Your goal »
Below are entries. Copy exactly the lines running from the line that holds "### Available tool" to the line that holds "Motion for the", with both ends included.

Material for this task »

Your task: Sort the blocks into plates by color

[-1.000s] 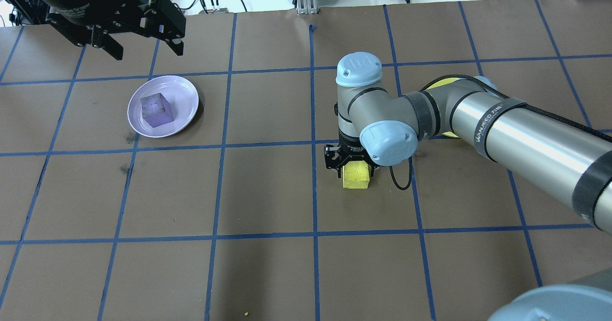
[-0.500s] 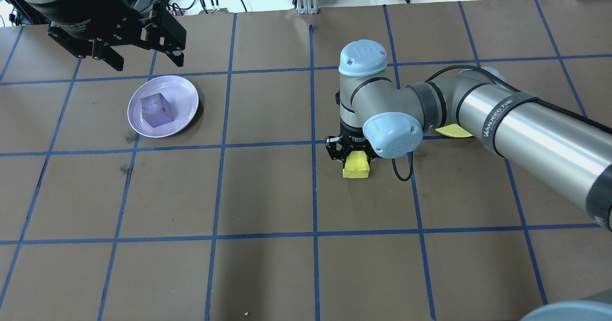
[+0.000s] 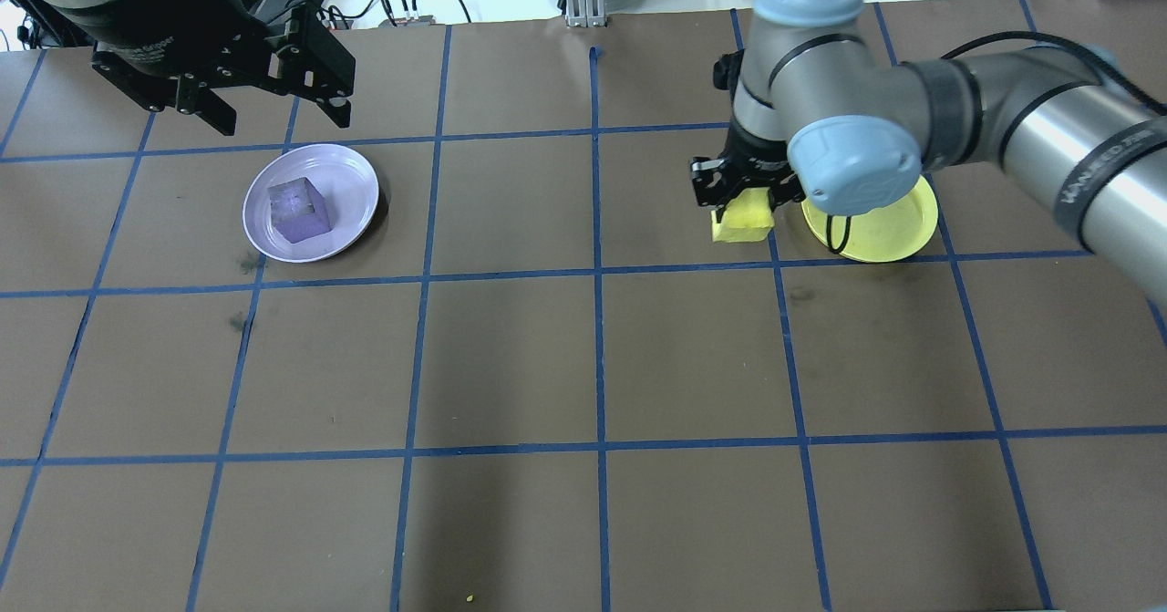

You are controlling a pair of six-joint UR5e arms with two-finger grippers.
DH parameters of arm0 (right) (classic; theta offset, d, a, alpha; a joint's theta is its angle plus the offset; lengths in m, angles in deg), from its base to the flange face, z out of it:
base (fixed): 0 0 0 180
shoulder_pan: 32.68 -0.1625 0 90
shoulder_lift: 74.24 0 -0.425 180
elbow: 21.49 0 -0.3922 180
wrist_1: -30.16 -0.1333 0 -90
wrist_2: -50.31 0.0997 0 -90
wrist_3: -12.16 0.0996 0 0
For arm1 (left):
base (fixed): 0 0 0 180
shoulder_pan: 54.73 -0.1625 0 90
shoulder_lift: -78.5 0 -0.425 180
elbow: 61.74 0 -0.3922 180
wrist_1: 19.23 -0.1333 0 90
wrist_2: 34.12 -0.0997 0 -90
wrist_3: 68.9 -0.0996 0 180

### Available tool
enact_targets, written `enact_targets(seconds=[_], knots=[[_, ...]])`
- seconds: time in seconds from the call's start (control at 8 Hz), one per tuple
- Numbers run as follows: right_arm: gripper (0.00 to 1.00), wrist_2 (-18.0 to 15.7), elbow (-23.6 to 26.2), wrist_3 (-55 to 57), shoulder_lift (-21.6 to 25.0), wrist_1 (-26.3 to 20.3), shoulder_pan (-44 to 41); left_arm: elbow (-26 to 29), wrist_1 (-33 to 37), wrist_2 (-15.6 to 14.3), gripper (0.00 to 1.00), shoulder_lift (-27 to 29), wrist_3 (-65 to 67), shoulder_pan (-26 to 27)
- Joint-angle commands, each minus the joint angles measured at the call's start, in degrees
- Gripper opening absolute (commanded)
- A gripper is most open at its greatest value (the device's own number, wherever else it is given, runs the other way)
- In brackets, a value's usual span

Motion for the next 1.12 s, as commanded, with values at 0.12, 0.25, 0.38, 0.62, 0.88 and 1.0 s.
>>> enact_targets(seconds=[0.12,0.25,0.38,0.62,0.88,1.0], knots=[[0.0,-2.09,-1.12,-23.76,-0.8,2.43,17.0,-0.09,0.16,-0.03,1.0,-0.08,0.0,0.0],[0.0,-2.26,-1.56,-24.77,-2.55,2.8,17.82,-0.09,0.16,-0.03,1.0,-0.08,0.08,0.0],[0.0,-2.44,-1.56,-25.3,-4.48,4.45,17.83,-0.09,0.16,-0.03,1.0,-0.08,0.09,0.0],[0.0,-2.7,-1.83,-27.15,-8.27,6.39,17.83,-0.09,0.16,-0.03,1.0,-0.08,0.09,0.0],[0.79,-2.61,-1.91,-27.41,-8.63,7.11,17.83,-0.09,0.16,0.32,1.0,-0.08,0.09,0.0],[1.0,-2.88,-2.35,-26.89,-8.2,7.54,17.92,-0.09,0.16,0.32,1.0,-0.08,0.09,0.0]])
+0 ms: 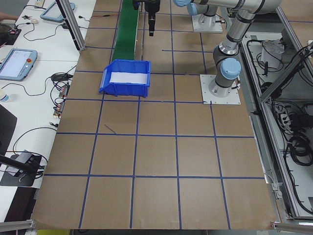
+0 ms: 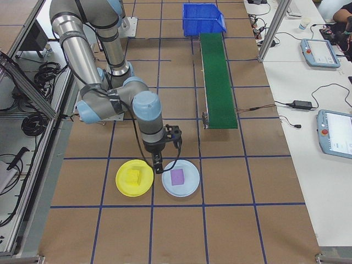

The answer »
### Available tool
enact_targets, written `enact_targets(seconds=[_], knots=[[_, ...]])`
- seconds: time in seconds from the call's start (control at 8 Hz), one per tuple
- Numbers run as follows: right_arm: gripper (0.00 to 1.00), wrist_2 (-18.0 to 15.7), elbow (-23.6 to 26.2), wrist_3 (-55 to 57), shoulder_lift (-21.6 to 25.0), wrist_1 (-26.3 to 20.3), shoulder_pan (-44 to 41); left_arm: elbow (-26 to 29), wrist_1 (-33 to 37), wrist_2 (-15.6 to 14.3), gripper (0.00 to 1.00), shoulder_lift (-27 to 29), wrist_3 (-65 to 67), shoulder_pan (-26 to 27)
- Joint-angle commands, each minus the joint angles measured at the call's start, in degrees
- Gripper opening absolute (commanded)
- A gripper is most open at its greatest value (the device's own number, wherever else it is given, runs the other way)
- In brackets, a value's usual span

Motion for the next 1.12 s, as commanded, with values at 0.12, 0.25, 0.38, 0.62, 0.88 and 1.0 s.

This finishes the response to the exercise.